# Work required
In the records below, count each line where the word "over" appears, and reply with that number only.

# Provided records
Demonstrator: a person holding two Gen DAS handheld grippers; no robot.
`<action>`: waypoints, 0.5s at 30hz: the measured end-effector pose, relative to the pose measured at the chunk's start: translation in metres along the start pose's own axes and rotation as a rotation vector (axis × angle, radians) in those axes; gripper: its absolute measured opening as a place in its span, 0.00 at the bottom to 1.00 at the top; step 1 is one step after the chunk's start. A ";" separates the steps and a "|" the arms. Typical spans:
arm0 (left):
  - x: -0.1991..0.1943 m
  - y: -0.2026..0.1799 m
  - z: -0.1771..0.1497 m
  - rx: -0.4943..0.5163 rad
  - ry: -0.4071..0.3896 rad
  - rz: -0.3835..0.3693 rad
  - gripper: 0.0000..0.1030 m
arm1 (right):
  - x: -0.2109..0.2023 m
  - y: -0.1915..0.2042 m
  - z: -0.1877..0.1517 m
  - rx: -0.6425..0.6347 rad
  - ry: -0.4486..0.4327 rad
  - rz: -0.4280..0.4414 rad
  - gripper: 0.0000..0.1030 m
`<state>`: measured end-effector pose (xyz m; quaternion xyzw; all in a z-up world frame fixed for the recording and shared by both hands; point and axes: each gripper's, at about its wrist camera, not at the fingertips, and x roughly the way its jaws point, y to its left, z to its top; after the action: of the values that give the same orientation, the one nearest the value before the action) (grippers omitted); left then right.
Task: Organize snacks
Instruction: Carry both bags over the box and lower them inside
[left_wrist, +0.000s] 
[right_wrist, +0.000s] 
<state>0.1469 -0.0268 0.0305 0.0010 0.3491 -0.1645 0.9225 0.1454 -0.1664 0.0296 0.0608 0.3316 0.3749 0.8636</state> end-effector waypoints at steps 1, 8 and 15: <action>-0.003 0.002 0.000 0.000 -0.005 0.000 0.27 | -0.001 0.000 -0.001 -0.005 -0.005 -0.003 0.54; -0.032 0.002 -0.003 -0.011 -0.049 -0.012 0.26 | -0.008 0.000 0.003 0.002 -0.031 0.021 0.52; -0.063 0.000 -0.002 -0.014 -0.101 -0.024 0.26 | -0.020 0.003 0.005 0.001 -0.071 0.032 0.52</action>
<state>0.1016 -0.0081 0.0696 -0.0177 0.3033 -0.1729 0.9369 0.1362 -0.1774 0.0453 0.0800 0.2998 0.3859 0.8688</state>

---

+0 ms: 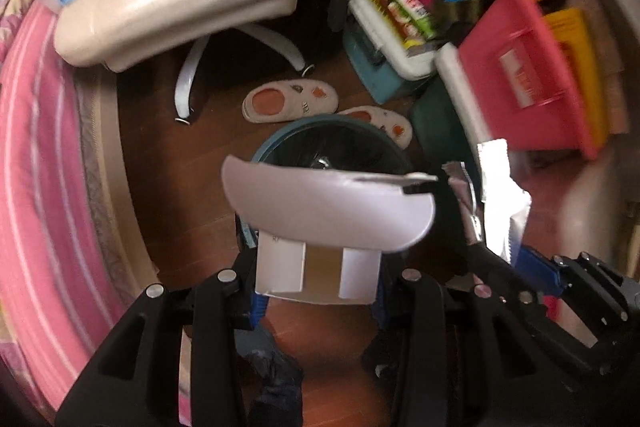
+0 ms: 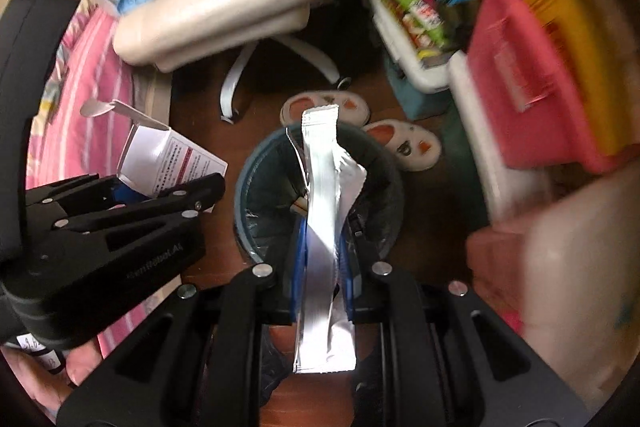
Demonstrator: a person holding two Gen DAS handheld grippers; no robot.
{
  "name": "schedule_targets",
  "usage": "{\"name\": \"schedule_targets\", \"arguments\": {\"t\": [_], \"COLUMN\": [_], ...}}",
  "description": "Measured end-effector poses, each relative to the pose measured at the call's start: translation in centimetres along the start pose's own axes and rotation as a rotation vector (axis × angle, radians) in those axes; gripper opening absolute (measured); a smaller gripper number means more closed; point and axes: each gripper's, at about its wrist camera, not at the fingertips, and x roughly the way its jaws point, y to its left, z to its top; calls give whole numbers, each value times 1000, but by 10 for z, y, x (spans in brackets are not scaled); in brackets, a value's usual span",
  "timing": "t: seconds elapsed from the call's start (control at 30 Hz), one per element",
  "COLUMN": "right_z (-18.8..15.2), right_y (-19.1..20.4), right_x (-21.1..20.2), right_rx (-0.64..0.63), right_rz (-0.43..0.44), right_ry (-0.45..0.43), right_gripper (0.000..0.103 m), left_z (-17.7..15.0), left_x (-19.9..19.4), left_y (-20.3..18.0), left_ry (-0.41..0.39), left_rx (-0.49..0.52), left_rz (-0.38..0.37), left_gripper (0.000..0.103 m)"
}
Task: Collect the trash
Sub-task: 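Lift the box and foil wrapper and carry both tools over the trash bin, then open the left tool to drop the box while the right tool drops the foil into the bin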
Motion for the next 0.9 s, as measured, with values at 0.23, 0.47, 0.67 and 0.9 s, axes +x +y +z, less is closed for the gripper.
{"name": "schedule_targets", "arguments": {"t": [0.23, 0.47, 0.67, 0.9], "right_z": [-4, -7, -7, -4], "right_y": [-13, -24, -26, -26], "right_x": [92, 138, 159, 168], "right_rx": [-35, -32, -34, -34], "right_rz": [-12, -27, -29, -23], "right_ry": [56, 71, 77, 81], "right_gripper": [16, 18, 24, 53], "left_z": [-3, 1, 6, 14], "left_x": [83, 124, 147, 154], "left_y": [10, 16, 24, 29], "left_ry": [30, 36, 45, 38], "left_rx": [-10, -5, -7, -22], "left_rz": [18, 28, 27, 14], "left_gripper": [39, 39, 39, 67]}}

# Answer below
2